What Are the Symptoms of Skin Cancer?
The British Association of Dermatologists has estimated that there are approximately 100,000 new cases of skin cancer in the UK each year, making it one of the commonest forms of cancer. Fortunately it is for the most part one of the more easily treated forms of cancer, provided it is diagnosed early. In this article we detail the key symptoms of skin cancer and discuss some preventative measures that can be taken, but first we shall take a brief look at the three different types of skin cancer:
Malignant Melanoma- This is the most serious and least common type of skin cancer and occurs in around 10% of cases. Early diagnosis is essential as untreated melanomas can quickly spread to the body’s internal organs. Moles that change colour or grow in size can be a sign of a malignant melanoma.
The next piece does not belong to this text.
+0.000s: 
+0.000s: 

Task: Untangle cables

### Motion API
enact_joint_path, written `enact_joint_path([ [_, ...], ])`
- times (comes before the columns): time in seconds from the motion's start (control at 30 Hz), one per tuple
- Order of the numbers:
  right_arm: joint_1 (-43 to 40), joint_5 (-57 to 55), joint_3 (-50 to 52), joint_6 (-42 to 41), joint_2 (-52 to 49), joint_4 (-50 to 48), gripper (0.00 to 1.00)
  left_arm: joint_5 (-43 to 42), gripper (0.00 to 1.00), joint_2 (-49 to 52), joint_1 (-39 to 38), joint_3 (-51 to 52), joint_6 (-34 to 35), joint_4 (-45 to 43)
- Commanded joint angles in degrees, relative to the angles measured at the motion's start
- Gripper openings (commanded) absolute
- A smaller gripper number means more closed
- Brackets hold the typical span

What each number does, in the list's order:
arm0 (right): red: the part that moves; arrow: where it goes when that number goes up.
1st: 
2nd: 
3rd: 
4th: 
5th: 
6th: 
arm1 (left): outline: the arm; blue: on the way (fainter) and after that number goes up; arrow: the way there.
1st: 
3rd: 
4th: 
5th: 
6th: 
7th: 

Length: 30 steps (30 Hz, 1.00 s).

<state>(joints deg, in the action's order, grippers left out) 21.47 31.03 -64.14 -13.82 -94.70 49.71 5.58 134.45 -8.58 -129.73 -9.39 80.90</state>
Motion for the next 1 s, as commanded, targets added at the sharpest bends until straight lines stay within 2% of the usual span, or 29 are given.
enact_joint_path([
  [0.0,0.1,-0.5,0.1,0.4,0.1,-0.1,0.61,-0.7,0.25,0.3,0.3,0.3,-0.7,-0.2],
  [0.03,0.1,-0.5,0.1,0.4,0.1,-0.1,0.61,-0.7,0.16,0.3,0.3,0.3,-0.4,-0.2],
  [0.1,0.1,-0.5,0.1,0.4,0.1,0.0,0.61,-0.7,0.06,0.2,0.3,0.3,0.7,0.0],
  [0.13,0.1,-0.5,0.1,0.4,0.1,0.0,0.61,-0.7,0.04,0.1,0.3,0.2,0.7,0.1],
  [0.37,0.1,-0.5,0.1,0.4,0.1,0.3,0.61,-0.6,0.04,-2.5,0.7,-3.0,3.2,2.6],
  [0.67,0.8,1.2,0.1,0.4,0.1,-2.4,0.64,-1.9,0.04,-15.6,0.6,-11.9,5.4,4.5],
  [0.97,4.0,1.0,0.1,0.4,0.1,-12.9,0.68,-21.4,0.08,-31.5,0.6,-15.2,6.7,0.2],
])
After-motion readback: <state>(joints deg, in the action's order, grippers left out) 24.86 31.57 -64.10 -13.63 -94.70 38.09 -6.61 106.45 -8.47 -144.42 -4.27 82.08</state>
Squamous cell carcinoma- This cancer is often caused by over-exposure to the sun, Squamous cell carcinoma is the second most common form of skin cancer. The recovery rate for this type is relatively high, and the chances of a full recovery are increased dramatically by early diagnosis and removal.
Basal cell melanoma- This is the most common type of skin cancer. This type of cancer has low mortality rates but can spread significantly. Recovery rate is high, particularly if it is identified early and treated quickly.
The following are common early signs of cancer. If you have a regular skin care regime, make it a priority to check for such signs when doing so.
Persistent skin sores
Moles that grow or change colour
Large brown or darkened spots
Red or pinkish lumps
Persistently itchy or irritated areas of skin
Any other significant and unexplained change to any areas of the skin
Discovering one or more of these does not necessarily indicate cancer, but it is strongly recommended that a doctor’s diagnosis is sought immediately.
The majority of skin cancer cases are caused by prolonged exposure to the sun. Light from the sun contains ultraviolet (UV) rays which damage the skin cells. The risks of developing cancer are significantly greater for those who work outdoors, have fair skin or spend a lot time sunbathing.
Some skin conditions may also raise the risk of developing skin cancer, as can burns and scars on areas of the skin open to the sun.
Regular contact with certain chemicals can indirectly cause cancer. These include petroleum products, asphalt, soot and tar. Smoking has also been linked to increased risk of developing squamous cell carcinomas.
While skin cancer is one of the more treatable forms of cancer, the best treatment of all is prevention. There are many minor lifestyle changes you can make today to significantly reduce your chance of developing skin cancer including:
Avoiding excessive amounts of time in intense sunshine
Covering up when out in the sun
Using strong sun creams and blocks
If trying to get a tan, do so gradually to avoid burning and sun damage
Using protective gloves and equipment when handling chemicals
Being vigilant and seeking medical advice if any changes in the skin are noticed
Skin cancer is the most preventable form of cancer, and by following these tips and using common sense you can protect yourself and your family.